## [Exercise aim]
The required output consists solely of the lines from the top of the listing through the line containing "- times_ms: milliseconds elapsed", transcribed exactly.

## [Source data]
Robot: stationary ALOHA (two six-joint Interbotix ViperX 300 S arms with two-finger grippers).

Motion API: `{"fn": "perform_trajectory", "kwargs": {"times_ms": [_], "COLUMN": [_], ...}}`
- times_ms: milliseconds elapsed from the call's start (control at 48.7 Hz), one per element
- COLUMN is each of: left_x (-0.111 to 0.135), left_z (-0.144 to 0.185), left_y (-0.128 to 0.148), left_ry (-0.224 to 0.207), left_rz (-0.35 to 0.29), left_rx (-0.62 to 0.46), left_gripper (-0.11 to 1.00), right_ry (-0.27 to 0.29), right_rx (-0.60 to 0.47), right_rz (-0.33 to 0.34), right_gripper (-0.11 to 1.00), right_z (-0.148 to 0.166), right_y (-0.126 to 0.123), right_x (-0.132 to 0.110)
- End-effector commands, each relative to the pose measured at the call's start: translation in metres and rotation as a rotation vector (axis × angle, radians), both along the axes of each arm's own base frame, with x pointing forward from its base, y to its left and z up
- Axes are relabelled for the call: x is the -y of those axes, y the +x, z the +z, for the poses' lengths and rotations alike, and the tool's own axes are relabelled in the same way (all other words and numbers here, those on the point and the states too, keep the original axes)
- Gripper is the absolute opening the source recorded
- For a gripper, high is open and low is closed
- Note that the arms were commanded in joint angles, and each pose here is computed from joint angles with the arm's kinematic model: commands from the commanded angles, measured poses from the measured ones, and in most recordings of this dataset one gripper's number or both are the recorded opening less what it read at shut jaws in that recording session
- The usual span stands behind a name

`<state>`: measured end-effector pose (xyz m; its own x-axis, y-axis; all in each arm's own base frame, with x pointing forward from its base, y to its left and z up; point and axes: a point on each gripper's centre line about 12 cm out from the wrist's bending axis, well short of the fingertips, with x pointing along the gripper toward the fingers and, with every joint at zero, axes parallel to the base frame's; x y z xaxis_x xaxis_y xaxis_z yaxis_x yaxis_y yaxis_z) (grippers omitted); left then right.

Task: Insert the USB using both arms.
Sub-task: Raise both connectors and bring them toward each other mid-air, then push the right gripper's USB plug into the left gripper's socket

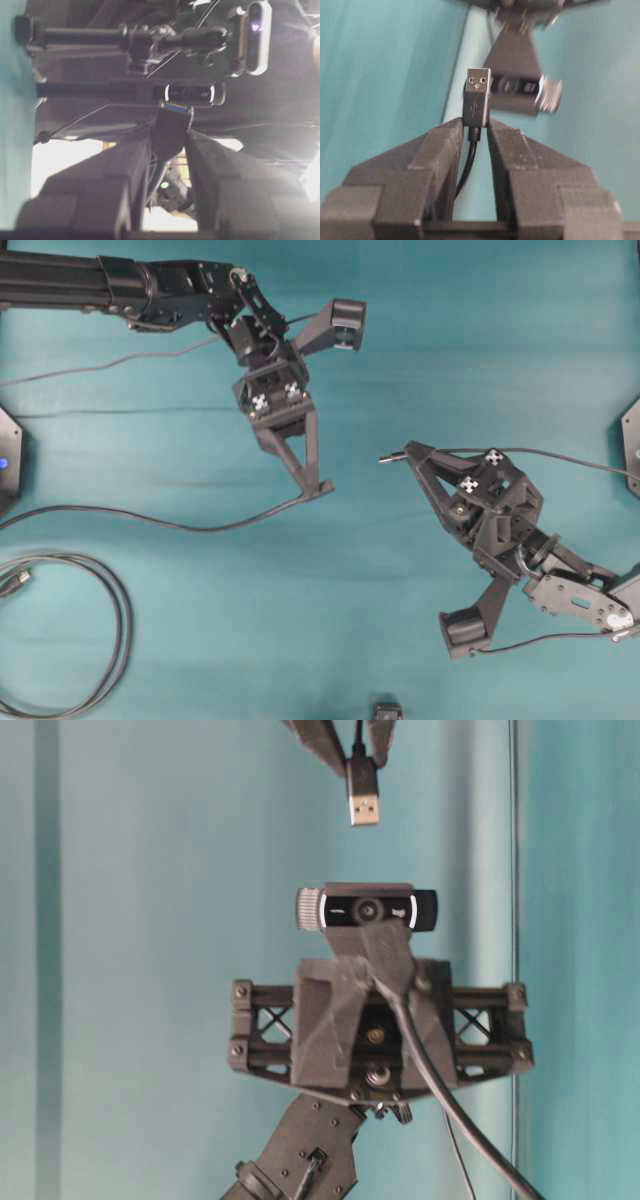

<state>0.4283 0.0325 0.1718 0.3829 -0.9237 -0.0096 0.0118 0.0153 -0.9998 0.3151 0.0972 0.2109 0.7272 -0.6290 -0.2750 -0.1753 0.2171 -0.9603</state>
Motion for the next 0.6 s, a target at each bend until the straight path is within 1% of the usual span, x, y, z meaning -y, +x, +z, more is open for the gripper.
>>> {"fn": "perform_trajectory", "kwargs": {"times_ms": [0,226,411,575], "left_x": [0.000,0.008,0.012,0.012], "left_z": [0.011,0.008,0.002,-0.001], "left_y": [0.004,0.008,0.009,0.013], "left_ry": [-0.017,-0.022,-0.026,-0.024], "left_rz": [0.003,-0.015,-0.023,-0.023], "left_rx": [0.023,0.002,-0.014,-0.016], "left_gripper": [0.26,0.26,0.26,0.26], "right_ry": [0.007,0.017,0.042,0.043], "right_rx": [0.021,0.002,-0.011,-0.014], "right_rz": [0.019,0.046,0.085,0.089], "right_gripper": [0.20,0.20,0.20,0.20], "right_z": [0.007,0.002,0.000,-0.001], "right_y": [0.003,0.003,0.005,0.005], "right_x": [-0.003,-0.005,-0.009,-0.009]}}
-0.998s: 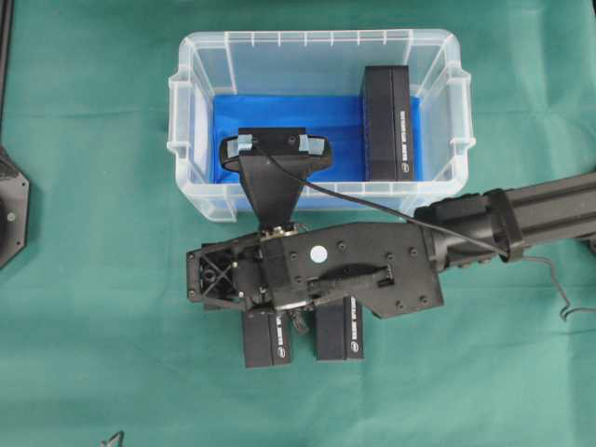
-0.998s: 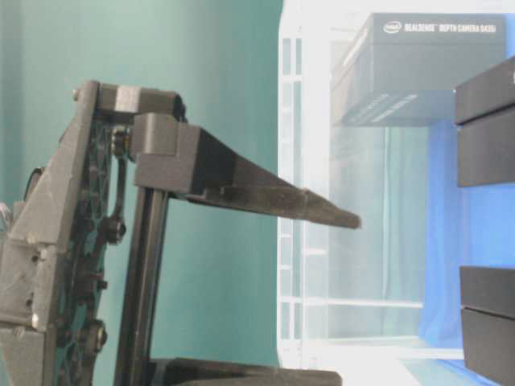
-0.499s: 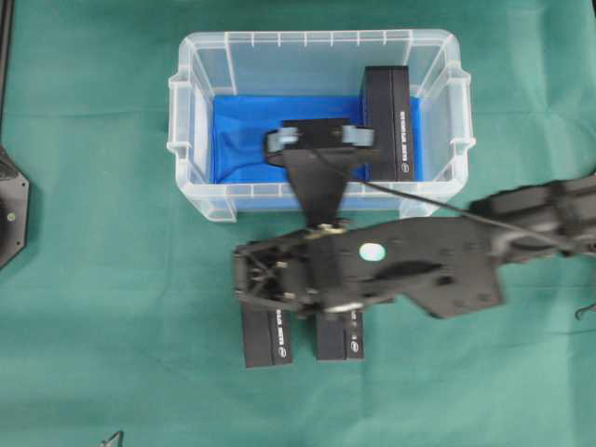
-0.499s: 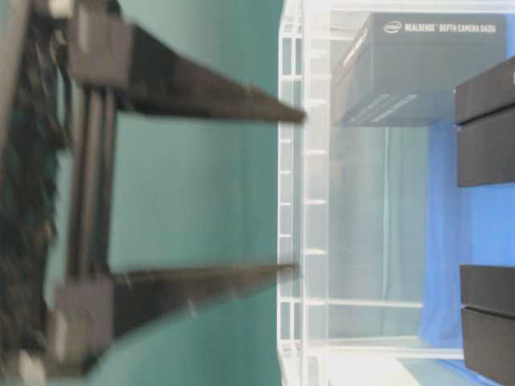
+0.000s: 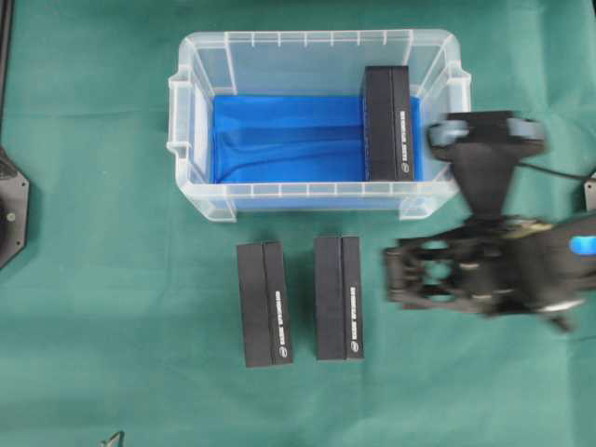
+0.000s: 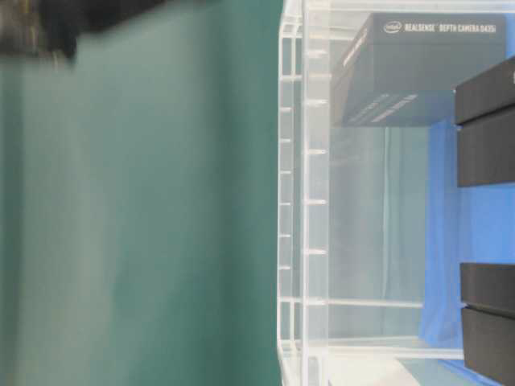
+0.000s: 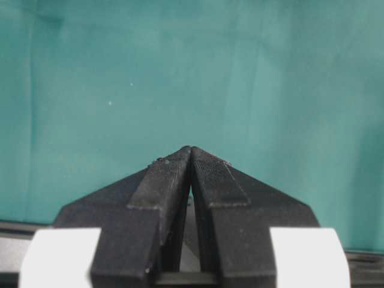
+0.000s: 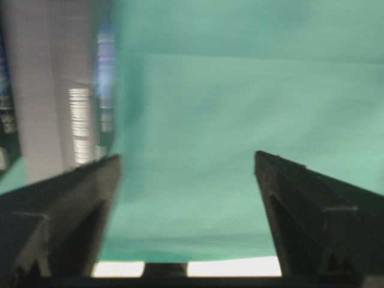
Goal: Take the box out of the case with the right arm.
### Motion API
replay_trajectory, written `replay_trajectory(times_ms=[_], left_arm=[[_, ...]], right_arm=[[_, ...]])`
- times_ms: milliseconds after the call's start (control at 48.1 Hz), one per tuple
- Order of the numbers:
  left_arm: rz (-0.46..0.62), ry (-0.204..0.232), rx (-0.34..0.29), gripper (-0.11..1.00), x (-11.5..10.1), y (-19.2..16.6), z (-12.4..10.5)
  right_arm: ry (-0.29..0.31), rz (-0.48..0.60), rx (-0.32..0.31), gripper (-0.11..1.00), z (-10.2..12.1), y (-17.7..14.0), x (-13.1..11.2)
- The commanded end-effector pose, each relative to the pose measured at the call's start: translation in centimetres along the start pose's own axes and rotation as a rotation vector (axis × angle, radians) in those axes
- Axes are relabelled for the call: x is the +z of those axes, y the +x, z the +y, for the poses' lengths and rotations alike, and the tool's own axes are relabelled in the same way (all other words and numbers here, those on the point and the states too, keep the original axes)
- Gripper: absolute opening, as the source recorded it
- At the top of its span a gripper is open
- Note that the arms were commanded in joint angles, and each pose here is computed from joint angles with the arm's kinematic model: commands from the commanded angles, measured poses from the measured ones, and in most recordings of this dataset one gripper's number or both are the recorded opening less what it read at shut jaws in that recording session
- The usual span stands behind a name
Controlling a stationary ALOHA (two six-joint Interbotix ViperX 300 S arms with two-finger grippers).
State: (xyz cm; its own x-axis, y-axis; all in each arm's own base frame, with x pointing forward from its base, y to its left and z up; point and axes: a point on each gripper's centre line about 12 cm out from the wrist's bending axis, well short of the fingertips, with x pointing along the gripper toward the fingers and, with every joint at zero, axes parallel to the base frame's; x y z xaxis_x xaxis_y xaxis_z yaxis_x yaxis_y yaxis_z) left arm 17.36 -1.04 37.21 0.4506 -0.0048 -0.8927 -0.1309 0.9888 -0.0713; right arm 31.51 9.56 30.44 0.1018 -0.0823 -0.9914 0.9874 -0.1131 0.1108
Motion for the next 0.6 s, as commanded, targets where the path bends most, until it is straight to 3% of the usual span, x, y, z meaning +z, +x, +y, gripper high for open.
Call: replay_trajectory(times_ms=[0,146,291,582], left_arm=[[-0.023,-0.001,-0.001,0.00,0.5,-0.6,0.0],[-0.023,-0.001,-0.001,0.00,0.4,-0.6,0.0],[-0.022,-0.003,0.000,0.00,0.4,-0.6,0.0],[-0.018,-0.004,0.002,0.00,0.6,-0.4,0.0]], right_arm=[[-0.004,0.026,0.042,0.89,-2.7,-1.2,0.3],[0.003,0.036,0.048,0.89,-6.7,-1.5,0.6],[-0.001,0.030,0.033,0.89,-9.1,-1.8,1.2],[-0.015,0.010,0.039,0.89,-9.1,-1.8,1.6]])
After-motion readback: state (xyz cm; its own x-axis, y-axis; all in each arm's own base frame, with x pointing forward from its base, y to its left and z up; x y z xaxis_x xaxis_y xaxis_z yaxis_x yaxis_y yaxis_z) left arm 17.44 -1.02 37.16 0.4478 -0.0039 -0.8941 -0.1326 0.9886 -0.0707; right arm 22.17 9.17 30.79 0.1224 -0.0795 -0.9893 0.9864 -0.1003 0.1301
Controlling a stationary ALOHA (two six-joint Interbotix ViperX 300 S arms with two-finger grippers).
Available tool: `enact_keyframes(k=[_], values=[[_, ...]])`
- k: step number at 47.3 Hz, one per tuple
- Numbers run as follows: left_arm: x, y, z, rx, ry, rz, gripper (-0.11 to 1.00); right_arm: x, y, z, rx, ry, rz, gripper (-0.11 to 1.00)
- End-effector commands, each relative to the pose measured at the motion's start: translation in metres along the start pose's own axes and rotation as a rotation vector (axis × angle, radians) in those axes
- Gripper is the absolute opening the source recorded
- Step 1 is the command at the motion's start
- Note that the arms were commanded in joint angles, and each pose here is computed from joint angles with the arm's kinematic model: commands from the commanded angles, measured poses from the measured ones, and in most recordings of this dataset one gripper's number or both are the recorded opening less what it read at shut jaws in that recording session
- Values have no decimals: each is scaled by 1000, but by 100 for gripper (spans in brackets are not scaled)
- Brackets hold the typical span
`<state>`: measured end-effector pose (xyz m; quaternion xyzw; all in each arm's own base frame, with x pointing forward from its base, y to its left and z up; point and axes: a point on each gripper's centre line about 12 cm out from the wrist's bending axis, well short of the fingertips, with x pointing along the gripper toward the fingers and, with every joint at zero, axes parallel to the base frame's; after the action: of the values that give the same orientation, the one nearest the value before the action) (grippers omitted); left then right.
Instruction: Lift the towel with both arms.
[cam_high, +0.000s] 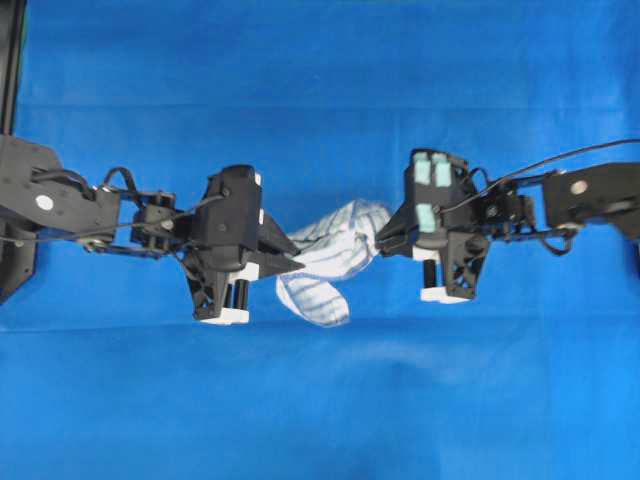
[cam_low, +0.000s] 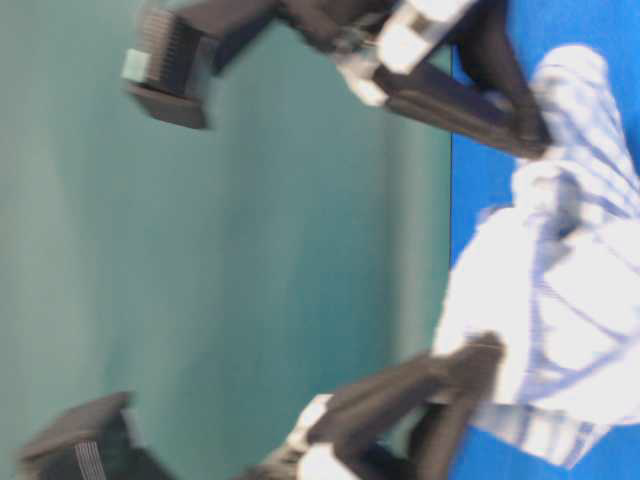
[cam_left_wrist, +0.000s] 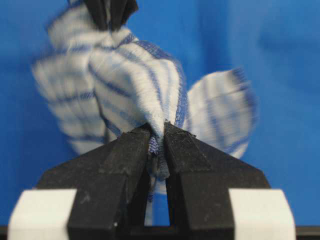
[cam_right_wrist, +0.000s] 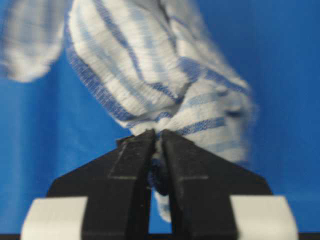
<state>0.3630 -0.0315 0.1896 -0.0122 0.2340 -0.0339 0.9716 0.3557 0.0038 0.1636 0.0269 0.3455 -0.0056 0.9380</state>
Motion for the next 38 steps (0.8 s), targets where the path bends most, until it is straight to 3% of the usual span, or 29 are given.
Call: enact_keyframes(k=[1, 27, 38], values=[[-13, 1, 32, 7, -69, 0, 4, -27, 1, 30, -4, -83, 4, 10], [-102, 11, 155, 7, -204, 32, 4, -155, 2, 142, -77, -231, -45, 10], [-136, 14, 188, 4, -258, 46, 4, -182, 2, 174, -87, -281, -62, 10]])
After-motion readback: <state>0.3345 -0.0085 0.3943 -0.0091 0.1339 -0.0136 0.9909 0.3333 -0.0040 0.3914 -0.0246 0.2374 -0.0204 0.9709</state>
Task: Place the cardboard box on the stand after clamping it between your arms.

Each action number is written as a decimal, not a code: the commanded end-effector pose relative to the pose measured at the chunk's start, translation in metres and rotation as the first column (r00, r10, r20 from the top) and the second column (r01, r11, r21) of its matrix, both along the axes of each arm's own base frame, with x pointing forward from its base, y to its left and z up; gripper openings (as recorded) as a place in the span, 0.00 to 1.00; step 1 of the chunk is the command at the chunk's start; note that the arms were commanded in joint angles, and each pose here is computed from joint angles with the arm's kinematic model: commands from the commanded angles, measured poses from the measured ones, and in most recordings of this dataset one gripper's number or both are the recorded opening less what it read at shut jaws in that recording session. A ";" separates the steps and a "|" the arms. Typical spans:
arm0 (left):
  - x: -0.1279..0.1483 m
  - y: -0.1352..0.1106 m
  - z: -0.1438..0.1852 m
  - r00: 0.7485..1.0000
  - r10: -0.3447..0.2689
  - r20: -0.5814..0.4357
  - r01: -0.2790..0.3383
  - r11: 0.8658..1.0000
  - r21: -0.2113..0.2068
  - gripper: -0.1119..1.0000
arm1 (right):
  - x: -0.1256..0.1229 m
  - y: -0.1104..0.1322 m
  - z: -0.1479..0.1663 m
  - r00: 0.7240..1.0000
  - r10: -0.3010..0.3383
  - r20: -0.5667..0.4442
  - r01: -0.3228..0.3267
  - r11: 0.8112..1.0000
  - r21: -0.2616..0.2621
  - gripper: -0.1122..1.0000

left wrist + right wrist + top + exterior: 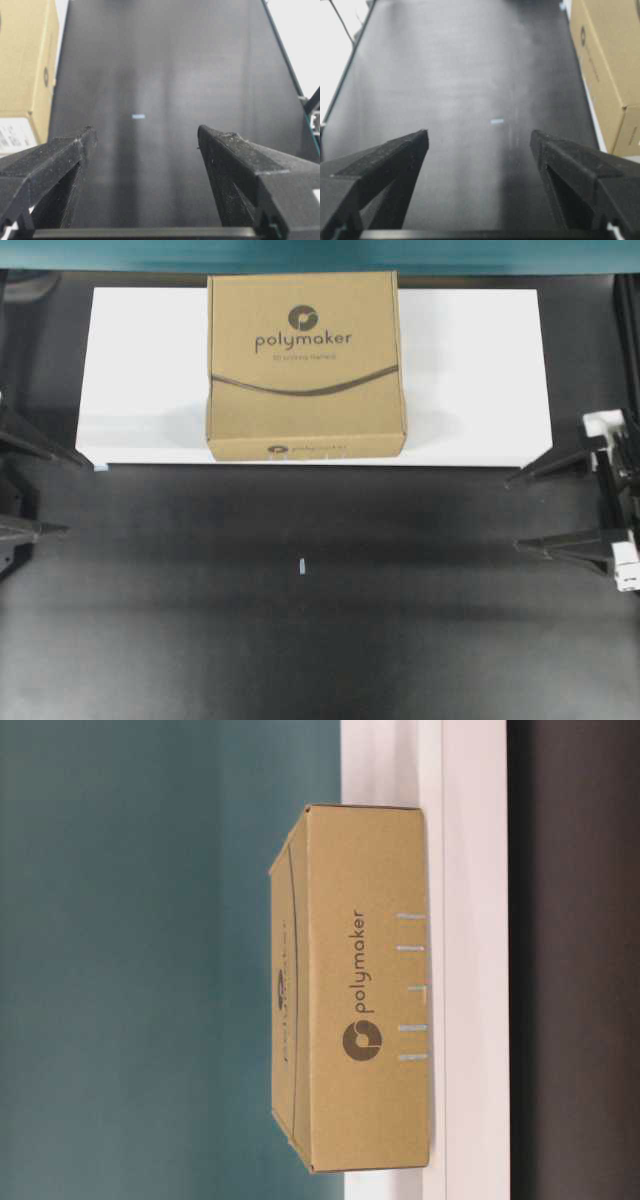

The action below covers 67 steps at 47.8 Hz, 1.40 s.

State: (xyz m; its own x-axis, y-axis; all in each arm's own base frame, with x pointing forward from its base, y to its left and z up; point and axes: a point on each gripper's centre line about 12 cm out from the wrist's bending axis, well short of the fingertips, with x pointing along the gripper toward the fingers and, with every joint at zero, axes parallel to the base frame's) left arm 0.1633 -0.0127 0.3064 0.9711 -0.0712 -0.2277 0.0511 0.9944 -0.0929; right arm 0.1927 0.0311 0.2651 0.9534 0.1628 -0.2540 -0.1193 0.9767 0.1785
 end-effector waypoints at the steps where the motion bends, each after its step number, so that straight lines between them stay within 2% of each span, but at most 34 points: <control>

## [Answer for the task]
Robot: stationary ALOHA (two six-joint Interbotix ViperX 300 S arms with two-finger grippers).

Motion API: `{"fn": "perform_trajectory", "kwargs": {"times_ms": [_], "COLUMN": [_], ...}}`
- times_ms: milliseconds elapsed from the call's start (control at 48.7 Hz), one per element

No more output is needed here.